Macular Hole (Macular Cyst, Retinal Hole/Tear/Perforation)
A macular hole is a tiny opening in the macula, which is based in the middle of the retina at the back of the eye. The macula is a very important part of the retina; it sits at the back of the eye and when light floods into the eye, it passes through the cornea and lens and hits the retina. The retina contains cone and rod cells, which convert the light rays into electric signals that are then sent to the brain via the optic nerve. The macula has a high concentration of cone cells, which are used to process detailed images. Cone cells are predominantly used to produce colour vision and are involved in detailed activities, such as reading, watching television and sewing.
Macular holes usually only affect one eye but there is a 1 in 10 chance that both eyes will be affected. Macular holes are not identical to macular degeneration, which occurs when the macula becomes thinner and weaker over time.
What are the causes of a macular hole?
It is not fully understood why macular holes develop in some people and not others. As we get older the vitreous jelly can change and lose firmness, which may result in the vitreous humour part of the eye coming away from the back of the eye. In many cases, when the vitreous humour comes away from the back of the eye, this does not affect vision though it can cause floaters to develop.
In some cases the vitreous jelly remains connected to the back of the eye. But as it shrinks this can cause the macula to become detached from the retina, causing a macular hole. If aqueous fluid leaks into the hole this can cause blurred vision.

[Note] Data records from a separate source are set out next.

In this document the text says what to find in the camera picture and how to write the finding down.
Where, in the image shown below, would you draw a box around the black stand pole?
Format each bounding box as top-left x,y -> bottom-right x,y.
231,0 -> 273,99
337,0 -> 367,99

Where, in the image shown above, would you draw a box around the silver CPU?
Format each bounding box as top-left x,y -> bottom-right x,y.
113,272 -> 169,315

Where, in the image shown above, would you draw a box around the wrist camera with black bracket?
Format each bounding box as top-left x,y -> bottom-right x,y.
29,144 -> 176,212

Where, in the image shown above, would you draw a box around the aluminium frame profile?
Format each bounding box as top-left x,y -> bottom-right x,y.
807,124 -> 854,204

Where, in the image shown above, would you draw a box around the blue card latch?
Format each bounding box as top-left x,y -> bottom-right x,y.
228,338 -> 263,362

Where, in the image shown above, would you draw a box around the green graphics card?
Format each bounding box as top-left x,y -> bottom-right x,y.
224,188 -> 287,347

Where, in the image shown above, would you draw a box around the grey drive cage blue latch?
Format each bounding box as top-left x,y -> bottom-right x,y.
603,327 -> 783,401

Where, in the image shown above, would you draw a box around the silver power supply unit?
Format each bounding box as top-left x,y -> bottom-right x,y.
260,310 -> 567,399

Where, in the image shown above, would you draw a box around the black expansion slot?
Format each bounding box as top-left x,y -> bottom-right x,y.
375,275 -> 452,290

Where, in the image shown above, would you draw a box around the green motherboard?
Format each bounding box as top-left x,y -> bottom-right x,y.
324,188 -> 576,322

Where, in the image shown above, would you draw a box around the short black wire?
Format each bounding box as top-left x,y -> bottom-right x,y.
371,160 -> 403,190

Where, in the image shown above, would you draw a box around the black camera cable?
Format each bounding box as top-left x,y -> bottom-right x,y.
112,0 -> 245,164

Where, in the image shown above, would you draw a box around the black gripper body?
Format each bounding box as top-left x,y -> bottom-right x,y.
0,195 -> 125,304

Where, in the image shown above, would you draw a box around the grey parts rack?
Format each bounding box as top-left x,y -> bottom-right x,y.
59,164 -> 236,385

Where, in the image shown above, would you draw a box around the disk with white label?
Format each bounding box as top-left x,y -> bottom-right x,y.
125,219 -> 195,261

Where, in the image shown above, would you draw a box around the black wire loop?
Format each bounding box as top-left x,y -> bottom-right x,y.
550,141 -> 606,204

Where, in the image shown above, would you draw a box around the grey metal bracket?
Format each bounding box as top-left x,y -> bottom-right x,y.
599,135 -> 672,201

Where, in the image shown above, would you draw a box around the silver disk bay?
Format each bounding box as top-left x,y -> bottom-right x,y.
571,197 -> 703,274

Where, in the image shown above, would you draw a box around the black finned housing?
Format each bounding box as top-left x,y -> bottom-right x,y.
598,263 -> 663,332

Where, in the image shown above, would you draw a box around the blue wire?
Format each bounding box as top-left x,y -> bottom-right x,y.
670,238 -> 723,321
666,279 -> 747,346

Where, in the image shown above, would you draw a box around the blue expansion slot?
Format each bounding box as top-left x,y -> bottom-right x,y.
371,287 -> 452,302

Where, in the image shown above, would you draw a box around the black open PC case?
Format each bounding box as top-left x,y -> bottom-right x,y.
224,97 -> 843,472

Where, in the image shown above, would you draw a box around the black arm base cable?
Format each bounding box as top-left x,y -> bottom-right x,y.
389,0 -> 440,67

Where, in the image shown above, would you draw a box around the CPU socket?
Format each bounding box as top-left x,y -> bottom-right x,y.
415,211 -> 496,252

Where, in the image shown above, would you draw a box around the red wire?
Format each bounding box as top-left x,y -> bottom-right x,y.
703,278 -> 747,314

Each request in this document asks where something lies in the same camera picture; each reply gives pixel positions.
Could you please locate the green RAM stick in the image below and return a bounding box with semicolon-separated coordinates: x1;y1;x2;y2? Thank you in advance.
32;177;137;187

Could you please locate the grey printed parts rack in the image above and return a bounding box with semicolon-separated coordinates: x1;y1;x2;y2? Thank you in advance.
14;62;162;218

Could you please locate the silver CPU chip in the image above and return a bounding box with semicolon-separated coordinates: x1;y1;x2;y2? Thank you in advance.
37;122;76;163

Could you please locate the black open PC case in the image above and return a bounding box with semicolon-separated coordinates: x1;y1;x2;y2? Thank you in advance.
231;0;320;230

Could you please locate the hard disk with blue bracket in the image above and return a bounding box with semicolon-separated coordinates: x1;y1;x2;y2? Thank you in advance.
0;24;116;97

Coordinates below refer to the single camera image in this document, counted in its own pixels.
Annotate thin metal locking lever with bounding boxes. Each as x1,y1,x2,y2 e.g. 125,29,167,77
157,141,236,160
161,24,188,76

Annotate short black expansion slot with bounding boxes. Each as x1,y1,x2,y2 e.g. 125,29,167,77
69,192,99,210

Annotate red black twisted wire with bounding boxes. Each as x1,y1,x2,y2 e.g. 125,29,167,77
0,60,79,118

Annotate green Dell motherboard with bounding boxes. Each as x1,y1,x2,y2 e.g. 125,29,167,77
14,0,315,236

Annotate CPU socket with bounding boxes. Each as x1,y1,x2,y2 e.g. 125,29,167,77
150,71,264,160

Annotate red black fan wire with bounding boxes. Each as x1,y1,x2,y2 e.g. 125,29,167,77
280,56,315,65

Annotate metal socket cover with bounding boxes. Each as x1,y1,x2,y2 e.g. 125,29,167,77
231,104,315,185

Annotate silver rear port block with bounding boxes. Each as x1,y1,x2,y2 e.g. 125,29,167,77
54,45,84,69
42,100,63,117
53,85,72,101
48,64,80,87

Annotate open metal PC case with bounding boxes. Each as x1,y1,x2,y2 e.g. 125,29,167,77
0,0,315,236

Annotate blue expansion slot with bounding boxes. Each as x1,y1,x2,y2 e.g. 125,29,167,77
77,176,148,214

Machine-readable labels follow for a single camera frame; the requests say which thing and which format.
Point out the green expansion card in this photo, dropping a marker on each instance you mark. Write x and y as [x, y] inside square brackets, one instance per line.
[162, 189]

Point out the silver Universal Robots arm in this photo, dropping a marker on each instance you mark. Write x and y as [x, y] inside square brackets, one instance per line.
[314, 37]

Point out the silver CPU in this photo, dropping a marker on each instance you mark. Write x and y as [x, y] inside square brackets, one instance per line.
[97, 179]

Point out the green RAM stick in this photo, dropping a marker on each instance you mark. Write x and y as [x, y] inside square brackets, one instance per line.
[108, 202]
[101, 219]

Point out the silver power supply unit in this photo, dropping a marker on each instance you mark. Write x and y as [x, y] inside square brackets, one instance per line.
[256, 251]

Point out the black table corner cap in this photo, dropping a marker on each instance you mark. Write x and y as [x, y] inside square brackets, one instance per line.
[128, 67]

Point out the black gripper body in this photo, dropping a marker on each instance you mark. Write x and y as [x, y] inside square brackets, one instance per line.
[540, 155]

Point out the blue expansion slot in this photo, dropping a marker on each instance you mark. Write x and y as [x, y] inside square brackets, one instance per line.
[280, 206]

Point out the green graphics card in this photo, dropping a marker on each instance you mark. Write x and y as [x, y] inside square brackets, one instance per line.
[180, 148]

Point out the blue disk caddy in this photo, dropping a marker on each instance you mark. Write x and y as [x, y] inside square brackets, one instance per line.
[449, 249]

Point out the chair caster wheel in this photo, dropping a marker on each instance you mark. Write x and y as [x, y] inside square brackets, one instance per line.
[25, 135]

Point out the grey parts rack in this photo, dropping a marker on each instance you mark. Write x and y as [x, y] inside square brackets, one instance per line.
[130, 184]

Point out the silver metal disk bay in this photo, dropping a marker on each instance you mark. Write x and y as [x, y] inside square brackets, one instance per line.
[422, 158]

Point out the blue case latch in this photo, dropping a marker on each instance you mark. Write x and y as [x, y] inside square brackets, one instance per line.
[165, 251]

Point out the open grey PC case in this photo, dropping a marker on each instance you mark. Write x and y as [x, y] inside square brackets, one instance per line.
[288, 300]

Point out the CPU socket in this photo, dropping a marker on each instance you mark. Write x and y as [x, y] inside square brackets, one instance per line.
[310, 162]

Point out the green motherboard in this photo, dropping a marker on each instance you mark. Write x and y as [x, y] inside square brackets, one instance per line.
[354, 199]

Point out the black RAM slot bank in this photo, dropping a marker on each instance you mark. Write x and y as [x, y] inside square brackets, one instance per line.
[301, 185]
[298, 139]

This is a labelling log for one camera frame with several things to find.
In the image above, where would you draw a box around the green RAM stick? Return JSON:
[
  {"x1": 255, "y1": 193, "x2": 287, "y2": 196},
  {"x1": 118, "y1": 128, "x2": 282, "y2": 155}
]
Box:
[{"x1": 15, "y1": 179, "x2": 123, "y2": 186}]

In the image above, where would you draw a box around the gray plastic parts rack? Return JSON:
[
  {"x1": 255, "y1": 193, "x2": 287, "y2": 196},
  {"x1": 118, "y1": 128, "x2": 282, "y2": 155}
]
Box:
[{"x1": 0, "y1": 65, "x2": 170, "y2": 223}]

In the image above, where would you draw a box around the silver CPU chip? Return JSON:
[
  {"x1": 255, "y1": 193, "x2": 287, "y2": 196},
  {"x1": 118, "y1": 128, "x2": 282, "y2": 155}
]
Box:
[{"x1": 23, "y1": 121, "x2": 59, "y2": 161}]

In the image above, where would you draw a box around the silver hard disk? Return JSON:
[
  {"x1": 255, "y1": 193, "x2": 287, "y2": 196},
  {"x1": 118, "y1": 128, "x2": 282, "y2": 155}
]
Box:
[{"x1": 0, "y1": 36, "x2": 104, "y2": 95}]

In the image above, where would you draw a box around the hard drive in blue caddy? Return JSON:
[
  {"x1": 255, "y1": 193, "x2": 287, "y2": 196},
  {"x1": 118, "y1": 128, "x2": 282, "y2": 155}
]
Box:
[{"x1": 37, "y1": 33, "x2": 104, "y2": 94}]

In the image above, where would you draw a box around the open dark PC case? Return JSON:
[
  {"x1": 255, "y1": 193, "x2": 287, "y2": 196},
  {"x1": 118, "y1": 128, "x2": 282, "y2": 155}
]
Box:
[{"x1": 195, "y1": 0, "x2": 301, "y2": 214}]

Symptoms of a macular hole
A macular hole is likely to affect central vision as this is generally controlled by the cone cells in the macula. When the central vision is affected, you may experience straight lines looking wavy and notice dots between horizontal and vertical lines. If the condition progresses you may experience a blank spot in your central vision. One of the first symptoms people notice is that they have increasing difficulty with detailed activities, such as reading and watching television. Symptoms usually vary according to the severity of the condition, which relates to the size of the hole and the layers of the eye that are affected.
Stages of a macular hole
There are three different stages of a macular hole. These are:
- Stage 1: Foveal detachment: in most cases early treatment can prevent progression.
- Stage 2: Partial-thickness hole: without treatment most cases of stage 2 macular holes progress to stage 3.
- Stage 3: Full-thickness hole: by this stage central vision will be severely affected.
How is a macular hole diagnosed?
If you experience symptoms or changes in your vision you should see an optometrist, who will examine your eyes and test your sight. If they suspect that you have a macular hole they will refer you to an eye specialist, called an ophthalmologist.
Treatment for a macular hole
In some cases the hole may seal independently, however, in the majority of cases surgery will be carried out. Surgery is usually performed under local anaesthetic, but in some cases general anaesthetic may be used. The aim of treatment is to prevent further damage to the eye and limit problems with sight. There are two key stages to treatment, with the first stage being surgery and the second stage is recovery.
The surgical procedure involves a surgeon using very small, delicate instruments to remove some of the vitreous jelly from the eye, as the removal of jelly allows space in front of the retina. Once there is enough space the surgeon will insert gas into the eye. The gas then floats upwards pressing the macula flat against the retina to seal the hole, which prevents further damage to the eye and the retina becoming detached from the back of the eye.
After the procedure
During the procedure it is common for the doctor to ask the patient to tilt their head downwards, which is to ensure that pressure is applied to the right part of the retina. This is known as posturing and patients are encouraged to adopt this position for a number of days to encourage the hole to heal. Posturing is important because the pressure from the gas must be placed on the right part of the retina in order for the macular hole to heal. If posturing is not done properly, this can cause the procedure to be unsuccessful. Your doctor will explain how long you need to posture for, but most recommend spending 50 minutes of every hour with your head down for a period of up to 7 days.
Tips for coping during the recovery period include:
- Sitting at a table.
- Leaning on a stool while sitting on a chair.
- Lying down.
As you will be restricted to what you can do around the house after the operation, it is a good idea to plan ahead and ask for somebody to give you a bit of help for a few days after the procedure. If you are panicking about housework, try to get as much done as possible before you have your operation and ask a friend or relative if they would mind helping out for a couple of hours a day during your recovery period. It is also a good idea to keep the things you need (for example, a radio, the telephone, tissues and a drink) close by so that you don’t have to keep getting up. You will not be able to travel abroad (by plane) for a period of time after the operation.
Risks of surgery
There are two main complications that can arise after surgery for a macular hole. These are:
- Cataracts: most people who have surgery for a macular hole develop a cataract. However, in most cases cataracts can be removed during a quick procedure.
- Retinal detachment (when the retina becomes detached): there is a risk that the retina can become detached from the back of the eye and if this occurs the surgeon will try to re-attach it as soon as possible.
Preventing a macular hole
It is not possible to prevent a macular hole, though attending regular eye tests (every 12 months if possible) will help to ensure that any problems are diagnosed and treated early, which will improve prognosis.